Sept 11, Port Moresby - It’s another busy day at the Koki market, here in the nation’s capital of Port Moresby. A betel nut seller reaches into his pocket and pulls out his mobile phone to make an urgent call.

“Send me some more supplies, I’m almost out. Send me one more bag,” he says before ending his call.

Five years ago this betel nut seller would have had to travel at least half an hour to get more supplies for his stall but now it takes only a phone call.

Over two million more people in PNG and the Pacific now have mobile phones

Since the introduction of mobile competition in October 2007, people in Papua New Guinea are able to own affordable mobile handsets and make cheaper calls for both business and personal use. In a country with rugged mountains and isolated islands, the mobile revolution has been embraced by ordinary Papua New Guineans. Over two million more people in PNG and the Pacific now have mobile phones compared to a decade ago.

“Before, whenever there was a death in the village, people had to travel long distances to the nearest government station or town to notify relatives in other provinces. But now we don’t have to because everyone has mobile phones and we can just call from the village,” said Mary, a housewife in Port Moresby who uses her mobile phone to get in touch with people in her village.

Open Quotes

Before, whenever there was a death in the village, people had to travel long distances to the nearest government station or town to notify relatives in other provinces. But now we don’t have to because everyone has mobile phones and we can just call from the village Close Quotes

Mary
a housewife in Port Moresby

Opening competition to help expand mobile coverage

The World Bank has been helping to facilitate improved access to mobile phones and a stronger policy and regulatory framework for ICT all over the Pacific region. Working with other development partners, coupled with increased investment by the private sector, has reduced the cost of services and dramatically increased access.

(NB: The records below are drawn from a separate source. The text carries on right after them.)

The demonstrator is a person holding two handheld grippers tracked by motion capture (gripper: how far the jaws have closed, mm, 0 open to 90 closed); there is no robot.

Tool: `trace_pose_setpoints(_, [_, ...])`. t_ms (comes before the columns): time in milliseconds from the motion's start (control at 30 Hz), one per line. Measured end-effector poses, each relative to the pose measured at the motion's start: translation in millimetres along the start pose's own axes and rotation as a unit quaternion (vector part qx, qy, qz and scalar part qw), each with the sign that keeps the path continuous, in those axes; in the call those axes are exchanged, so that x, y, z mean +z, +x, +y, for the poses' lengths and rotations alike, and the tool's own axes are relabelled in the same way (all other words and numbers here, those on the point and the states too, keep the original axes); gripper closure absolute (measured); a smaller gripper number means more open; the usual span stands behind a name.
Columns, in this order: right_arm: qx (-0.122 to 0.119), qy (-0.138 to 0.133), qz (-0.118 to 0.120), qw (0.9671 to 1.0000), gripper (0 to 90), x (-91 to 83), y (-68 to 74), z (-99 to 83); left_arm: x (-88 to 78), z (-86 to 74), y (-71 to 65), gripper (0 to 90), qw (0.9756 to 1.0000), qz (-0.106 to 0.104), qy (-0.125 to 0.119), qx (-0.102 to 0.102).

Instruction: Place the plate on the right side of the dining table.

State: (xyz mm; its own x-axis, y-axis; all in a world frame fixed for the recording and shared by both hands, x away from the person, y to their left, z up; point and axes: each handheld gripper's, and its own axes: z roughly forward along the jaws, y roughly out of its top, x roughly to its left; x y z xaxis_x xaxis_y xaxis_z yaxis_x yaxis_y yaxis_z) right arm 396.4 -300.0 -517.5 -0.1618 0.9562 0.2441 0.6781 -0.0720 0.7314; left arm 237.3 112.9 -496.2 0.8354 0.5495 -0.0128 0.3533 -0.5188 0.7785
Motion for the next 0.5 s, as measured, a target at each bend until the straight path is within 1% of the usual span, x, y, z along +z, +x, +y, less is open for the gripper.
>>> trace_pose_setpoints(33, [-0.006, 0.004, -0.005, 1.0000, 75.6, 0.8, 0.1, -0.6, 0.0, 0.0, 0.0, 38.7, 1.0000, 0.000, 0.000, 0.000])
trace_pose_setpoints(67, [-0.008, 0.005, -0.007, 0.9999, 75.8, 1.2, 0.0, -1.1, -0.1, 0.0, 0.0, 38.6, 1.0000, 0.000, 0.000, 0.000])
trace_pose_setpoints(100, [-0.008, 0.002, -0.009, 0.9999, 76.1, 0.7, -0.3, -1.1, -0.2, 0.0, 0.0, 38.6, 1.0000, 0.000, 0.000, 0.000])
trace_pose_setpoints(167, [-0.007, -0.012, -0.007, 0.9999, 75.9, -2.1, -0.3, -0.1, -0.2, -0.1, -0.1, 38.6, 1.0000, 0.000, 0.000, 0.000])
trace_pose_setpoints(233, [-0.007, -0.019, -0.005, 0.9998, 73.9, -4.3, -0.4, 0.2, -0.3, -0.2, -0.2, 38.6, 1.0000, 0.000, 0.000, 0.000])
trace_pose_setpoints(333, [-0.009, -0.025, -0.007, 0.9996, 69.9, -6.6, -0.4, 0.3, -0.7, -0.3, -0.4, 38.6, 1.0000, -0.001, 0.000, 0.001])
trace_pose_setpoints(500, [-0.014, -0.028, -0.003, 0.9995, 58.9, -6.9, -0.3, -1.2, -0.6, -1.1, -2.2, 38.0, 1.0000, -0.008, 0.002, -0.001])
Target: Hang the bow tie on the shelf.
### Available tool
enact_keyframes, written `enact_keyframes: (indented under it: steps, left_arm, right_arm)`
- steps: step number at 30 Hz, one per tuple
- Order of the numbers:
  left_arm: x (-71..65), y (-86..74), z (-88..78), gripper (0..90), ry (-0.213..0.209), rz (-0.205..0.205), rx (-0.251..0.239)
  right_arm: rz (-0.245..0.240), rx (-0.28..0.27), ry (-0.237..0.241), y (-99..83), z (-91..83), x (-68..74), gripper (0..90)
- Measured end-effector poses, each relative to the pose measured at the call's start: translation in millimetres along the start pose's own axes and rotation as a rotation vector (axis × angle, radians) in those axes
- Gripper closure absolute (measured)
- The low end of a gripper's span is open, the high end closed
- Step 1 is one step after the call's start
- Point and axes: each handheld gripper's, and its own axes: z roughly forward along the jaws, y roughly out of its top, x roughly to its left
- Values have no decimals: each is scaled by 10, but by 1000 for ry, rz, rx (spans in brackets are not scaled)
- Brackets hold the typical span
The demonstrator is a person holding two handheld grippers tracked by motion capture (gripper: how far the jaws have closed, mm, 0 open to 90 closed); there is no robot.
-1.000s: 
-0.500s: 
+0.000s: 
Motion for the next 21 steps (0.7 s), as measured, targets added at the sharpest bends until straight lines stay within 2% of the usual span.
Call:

Before there was competition among mobile phone operators, the only operator was Telikom PNG. Its subsidiary, Bemobile, had 160,000 mobile phone subscribers mostly based in the capital, Port Moresby. There are now three mobile phone operators, Digicel PNG, Bemobile & Citiphone, resulting in an increase of mobile phone subscribers to 1,800,000 subscribers and price for calls have dropped by 60 percent.

In 2011, 26 percent of people in PNG had access to mobile phones. Before there was competition among telecom providers, only 4 percent of the population had access to either a fixed line or a mobile phone.

While these figures are still low compared to other countries in the region, it is a big difference with the time when there was only one operator. Back then, the handsets were too expensive and call rates were too high and just owning one was considered a luxury.

Competition among mobile operators has brought another dimension to the mobile revolution, such as mobile banking, sending money and purchasing utilities such as electricity using mobile phones, all of which are making life easier for everyday Papua New Guineans.